● RECORDED DATA:
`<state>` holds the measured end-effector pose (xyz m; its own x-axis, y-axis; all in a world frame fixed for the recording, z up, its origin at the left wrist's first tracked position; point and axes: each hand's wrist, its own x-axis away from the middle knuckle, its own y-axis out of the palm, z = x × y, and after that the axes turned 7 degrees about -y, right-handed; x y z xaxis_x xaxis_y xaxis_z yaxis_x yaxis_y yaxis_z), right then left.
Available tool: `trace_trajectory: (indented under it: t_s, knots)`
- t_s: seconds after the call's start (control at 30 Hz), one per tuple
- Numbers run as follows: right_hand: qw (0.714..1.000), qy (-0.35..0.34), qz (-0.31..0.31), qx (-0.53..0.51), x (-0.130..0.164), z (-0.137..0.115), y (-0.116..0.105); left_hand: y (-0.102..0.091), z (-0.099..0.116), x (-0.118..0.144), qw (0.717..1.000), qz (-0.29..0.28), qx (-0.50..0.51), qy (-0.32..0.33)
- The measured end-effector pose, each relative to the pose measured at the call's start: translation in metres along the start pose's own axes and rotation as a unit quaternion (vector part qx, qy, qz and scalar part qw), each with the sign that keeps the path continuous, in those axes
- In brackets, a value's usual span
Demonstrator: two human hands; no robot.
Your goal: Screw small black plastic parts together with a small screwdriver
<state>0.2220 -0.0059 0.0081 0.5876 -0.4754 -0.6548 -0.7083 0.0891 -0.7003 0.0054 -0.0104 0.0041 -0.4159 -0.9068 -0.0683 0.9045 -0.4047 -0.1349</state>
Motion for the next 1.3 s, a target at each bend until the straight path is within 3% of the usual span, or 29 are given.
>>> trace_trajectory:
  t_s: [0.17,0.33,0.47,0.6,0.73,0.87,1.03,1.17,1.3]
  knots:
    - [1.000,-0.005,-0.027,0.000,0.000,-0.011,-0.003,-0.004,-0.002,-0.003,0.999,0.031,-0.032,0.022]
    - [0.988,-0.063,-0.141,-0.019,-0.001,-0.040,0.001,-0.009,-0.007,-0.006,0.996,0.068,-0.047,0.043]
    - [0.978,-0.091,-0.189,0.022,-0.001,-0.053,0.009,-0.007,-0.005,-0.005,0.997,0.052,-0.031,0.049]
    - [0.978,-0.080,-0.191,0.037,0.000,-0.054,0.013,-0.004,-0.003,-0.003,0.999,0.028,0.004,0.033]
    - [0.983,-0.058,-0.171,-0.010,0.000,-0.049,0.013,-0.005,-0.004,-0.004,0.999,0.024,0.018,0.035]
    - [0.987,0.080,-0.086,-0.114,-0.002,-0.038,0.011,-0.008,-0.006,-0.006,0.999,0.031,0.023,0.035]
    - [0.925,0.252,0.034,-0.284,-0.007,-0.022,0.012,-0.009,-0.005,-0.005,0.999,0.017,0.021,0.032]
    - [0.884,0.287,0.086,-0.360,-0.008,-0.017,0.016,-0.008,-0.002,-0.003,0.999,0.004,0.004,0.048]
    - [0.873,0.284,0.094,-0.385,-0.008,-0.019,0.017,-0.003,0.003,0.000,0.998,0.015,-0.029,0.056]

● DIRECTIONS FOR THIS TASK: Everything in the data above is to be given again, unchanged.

● FINISHED TASK:
`<state>` holds the measured end-effector pose (xyz m; its own x-axis, y-axis; all in a world frame fixed for the recording, z up, its origin at the left wrist's first tracked position; point and axes: each hand's wrist, its own x-axis away from the middle knuckle, its own y-axis out of the palm, z = x × y, and after that the axes turned 7 degrees about -y, right-handed; x y z xaxis_x xaxis_y xaxis_z yaxis_x yaxis_y yaxis_z), right then left.
Available tool: `trace_trajectory: (indented under it: t_s, knots)`
- t_s: seconds after the call's start (control at 30 Hz), one per tuple
- Numbers run as follows: right_hand: qw (0.714..1.000), qy (-0.35..0.34), qz (-0.31..0.31), qx (-0.53..0.51), x (-0.130..0.164), z (-0.137..0.115), y (-0.116..0.105); left_hand: y (-0.102..0.091), z (-0.099..0.116), x (-0.118..0.144), qw (0.717..1.000), qz (-0.29..0.28), qx (-0.50..0.51), qy (-0.32..0.33)
- The measured end-effector pose, each relative to the pose measured at the call's start: translation in metres along the start pose's own axes and rotation as a unit quaternion (vector part qx, qy, qz and scalar part qw), each with the sign that keeps the path continuous, in those axes
- In brackets, a value's usual span
Demonstrator: two human hands; no robot.
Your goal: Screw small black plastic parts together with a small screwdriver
<state>0.2220 -0.0059 0.0081 0.5876 -0.4754 -0.6548 -0.7083 0.0891 -0.7003 0.0054 -0.0104 0.0041 -0.4159 -0.9068 -0.0683 0.9045 -0.4047 -0.1349</state>
Motion for the next 1.3 s, a target at each bend until the straight path is within 3% of the usual span, or 29 are given.
>>> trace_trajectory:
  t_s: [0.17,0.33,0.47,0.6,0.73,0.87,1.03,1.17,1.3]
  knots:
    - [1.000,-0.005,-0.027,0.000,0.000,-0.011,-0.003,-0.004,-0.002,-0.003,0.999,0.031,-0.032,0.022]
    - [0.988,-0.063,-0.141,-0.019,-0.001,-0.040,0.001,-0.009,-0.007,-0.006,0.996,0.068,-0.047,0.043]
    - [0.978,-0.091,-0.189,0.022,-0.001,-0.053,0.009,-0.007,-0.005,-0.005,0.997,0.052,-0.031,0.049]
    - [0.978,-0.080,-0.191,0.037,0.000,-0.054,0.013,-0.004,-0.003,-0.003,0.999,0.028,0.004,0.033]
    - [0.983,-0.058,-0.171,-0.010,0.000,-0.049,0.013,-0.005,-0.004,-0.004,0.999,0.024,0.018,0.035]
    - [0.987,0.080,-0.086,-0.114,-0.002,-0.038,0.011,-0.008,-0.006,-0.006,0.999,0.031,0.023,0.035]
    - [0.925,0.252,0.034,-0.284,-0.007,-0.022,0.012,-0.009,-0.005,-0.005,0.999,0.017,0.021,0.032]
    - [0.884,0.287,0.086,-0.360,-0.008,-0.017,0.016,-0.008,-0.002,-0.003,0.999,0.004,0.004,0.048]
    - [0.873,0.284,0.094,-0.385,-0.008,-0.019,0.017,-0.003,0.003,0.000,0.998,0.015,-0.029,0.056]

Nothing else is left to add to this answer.